**Required work:** Look through the entries for the string "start" and copy every line where it shows up.

Excerpts from a dataset:
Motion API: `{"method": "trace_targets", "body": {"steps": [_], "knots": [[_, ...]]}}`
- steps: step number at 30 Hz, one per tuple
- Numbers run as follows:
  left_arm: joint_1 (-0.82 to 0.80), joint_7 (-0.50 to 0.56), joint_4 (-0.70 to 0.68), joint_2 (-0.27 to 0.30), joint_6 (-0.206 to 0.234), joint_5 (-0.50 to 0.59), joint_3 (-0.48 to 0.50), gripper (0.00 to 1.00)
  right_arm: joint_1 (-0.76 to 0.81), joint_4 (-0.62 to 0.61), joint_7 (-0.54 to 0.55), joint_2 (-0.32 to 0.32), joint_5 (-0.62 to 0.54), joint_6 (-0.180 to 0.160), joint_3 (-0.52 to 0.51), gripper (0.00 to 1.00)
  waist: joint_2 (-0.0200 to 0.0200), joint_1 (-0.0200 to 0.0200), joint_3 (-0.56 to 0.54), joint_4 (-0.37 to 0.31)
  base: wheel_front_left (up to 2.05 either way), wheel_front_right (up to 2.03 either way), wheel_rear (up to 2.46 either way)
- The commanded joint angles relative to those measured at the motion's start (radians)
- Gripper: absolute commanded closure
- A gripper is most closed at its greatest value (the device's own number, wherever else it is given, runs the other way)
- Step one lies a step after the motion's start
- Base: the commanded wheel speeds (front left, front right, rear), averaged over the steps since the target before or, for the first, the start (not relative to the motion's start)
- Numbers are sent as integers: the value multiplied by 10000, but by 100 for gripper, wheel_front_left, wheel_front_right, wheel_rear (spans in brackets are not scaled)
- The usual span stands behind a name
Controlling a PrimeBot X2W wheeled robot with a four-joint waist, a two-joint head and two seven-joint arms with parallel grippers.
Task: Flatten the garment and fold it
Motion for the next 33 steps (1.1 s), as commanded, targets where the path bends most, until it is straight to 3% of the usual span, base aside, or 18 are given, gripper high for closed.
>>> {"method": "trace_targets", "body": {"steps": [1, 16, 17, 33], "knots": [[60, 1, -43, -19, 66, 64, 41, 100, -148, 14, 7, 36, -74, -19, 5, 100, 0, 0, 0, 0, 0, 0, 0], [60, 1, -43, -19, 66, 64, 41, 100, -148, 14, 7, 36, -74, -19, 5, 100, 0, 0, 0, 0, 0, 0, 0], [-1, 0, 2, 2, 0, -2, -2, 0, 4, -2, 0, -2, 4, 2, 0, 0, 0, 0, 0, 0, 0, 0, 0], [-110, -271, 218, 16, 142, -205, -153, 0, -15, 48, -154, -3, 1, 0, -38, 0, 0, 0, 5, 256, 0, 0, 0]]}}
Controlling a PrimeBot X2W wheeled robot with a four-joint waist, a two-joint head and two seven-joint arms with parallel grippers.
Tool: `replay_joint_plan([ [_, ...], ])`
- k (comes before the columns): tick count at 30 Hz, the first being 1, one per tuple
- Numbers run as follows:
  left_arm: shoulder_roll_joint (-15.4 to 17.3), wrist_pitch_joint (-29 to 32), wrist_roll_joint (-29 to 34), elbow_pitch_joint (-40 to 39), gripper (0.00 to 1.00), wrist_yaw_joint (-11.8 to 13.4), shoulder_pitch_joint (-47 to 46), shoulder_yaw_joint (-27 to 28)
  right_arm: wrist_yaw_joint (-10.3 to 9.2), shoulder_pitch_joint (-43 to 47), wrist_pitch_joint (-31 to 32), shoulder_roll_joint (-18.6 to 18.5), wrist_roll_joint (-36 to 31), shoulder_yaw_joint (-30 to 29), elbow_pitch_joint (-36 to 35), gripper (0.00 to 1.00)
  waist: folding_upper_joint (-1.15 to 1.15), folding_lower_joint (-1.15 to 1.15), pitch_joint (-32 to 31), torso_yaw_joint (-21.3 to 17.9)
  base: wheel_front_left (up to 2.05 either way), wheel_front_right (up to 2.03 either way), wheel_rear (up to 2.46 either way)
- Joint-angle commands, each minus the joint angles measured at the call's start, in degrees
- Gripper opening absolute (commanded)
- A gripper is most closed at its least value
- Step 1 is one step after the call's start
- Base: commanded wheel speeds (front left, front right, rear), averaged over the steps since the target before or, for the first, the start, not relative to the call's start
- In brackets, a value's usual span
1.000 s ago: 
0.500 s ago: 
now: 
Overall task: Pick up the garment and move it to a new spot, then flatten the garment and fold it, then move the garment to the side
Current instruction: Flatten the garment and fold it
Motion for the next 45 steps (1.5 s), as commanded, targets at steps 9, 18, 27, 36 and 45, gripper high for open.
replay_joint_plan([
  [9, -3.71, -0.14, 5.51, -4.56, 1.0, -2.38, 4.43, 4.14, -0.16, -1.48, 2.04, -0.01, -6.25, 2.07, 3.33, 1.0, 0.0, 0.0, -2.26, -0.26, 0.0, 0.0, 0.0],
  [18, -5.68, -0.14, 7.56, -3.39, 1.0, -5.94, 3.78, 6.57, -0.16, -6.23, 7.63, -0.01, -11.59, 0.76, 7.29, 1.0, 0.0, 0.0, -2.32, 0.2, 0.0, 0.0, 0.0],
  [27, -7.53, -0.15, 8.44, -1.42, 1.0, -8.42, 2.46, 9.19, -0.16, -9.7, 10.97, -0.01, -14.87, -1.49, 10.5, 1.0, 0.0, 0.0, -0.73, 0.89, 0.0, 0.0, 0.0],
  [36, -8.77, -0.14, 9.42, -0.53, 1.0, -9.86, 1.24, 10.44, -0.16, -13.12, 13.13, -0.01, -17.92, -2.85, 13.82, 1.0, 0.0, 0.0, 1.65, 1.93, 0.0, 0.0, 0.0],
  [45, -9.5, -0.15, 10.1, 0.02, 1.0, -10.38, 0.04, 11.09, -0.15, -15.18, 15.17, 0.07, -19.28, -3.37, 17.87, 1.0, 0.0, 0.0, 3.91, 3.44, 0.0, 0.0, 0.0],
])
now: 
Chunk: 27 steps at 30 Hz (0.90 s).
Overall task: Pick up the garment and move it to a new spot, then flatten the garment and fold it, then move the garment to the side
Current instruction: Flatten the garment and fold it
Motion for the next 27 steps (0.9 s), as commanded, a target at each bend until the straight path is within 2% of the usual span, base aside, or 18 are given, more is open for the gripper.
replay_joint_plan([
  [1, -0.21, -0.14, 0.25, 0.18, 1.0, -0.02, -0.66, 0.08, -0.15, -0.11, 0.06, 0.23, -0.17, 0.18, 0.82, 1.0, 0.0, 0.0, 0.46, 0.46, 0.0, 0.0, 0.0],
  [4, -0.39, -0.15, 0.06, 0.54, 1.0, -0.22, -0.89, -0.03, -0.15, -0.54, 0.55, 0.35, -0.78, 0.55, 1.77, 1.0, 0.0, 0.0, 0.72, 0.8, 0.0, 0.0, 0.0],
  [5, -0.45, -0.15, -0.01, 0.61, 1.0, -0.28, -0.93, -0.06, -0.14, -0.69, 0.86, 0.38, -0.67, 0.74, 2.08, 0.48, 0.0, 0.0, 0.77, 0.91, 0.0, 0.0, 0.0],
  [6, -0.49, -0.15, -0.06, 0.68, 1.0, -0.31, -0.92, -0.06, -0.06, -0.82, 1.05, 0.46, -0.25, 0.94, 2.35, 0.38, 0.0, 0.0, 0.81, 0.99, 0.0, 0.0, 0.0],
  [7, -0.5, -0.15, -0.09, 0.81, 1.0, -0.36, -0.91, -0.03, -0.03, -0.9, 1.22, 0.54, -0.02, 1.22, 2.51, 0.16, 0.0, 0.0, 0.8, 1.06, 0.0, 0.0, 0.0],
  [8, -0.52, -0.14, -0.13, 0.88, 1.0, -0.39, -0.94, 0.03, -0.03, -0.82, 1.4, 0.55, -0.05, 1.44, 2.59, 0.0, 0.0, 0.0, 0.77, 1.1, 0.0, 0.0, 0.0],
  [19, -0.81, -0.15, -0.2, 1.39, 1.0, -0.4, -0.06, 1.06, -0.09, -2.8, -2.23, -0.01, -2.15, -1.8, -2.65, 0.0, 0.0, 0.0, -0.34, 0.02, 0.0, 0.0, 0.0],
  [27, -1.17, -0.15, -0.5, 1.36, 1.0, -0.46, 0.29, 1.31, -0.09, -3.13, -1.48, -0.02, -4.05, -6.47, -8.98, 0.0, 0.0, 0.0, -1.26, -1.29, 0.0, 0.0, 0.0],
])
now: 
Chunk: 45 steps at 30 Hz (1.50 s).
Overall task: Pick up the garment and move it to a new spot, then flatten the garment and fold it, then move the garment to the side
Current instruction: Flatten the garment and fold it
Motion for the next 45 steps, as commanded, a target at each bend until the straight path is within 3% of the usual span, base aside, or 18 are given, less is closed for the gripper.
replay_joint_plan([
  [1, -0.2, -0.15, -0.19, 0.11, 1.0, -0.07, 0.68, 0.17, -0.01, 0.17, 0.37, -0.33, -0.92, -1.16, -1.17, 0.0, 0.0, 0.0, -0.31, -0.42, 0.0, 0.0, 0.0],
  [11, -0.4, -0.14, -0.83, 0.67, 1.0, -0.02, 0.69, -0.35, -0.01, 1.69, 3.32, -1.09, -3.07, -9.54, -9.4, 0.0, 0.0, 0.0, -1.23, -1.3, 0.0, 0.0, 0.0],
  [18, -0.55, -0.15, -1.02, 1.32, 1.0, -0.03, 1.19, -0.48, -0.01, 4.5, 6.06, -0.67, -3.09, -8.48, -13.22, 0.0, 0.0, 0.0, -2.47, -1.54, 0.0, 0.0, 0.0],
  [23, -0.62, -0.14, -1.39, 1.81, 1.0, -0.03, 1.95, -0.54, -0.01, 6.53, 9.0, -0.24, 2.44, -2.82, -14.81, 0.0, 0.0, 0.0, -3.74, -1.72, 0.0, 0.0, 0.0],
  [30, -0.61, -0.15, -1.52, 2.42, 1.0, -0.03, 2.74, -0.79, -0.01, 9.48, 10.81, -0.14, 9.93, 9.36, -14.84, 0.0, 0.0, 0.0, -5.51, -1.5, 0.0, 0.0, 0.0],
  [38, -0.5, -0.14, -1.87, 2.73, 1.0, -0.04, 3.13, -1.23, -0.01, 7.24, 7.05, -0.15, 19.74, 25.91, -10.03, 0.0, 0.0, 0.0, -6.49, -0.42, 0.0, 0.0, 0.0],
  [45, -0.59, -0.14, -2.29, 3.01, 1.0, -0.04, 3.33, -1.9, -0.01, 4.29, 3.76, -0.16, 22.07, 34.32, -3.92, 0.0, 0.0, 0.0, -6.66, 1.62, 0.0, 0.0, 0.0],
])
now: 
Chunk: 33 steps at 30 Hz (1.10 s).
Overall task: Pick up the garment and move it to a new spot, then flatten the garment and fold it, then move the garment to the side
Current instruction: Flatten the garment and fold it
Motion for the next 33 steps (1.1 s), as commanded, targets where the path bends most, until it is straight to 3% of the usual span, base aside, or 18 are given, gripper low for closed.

**Task result:**
- The commanded joint angles relative to those measured at the motion's start (radians)
- Step one lies a step after the motion's start
- Base: the commanded wheel speeds (front left, front right, rear), averaged over the steps since the target before or, for the first, the start (not relative to the motion's start)
- Joint-angle commands, each minus the joint angles measured at the call's start, in degrees
- Step 1 is one step after the call's start
- Base: commanded wheel speeds (front left, front right, rear), averaged over the steps since the target before or, for the first, the start, not relative to the call's start

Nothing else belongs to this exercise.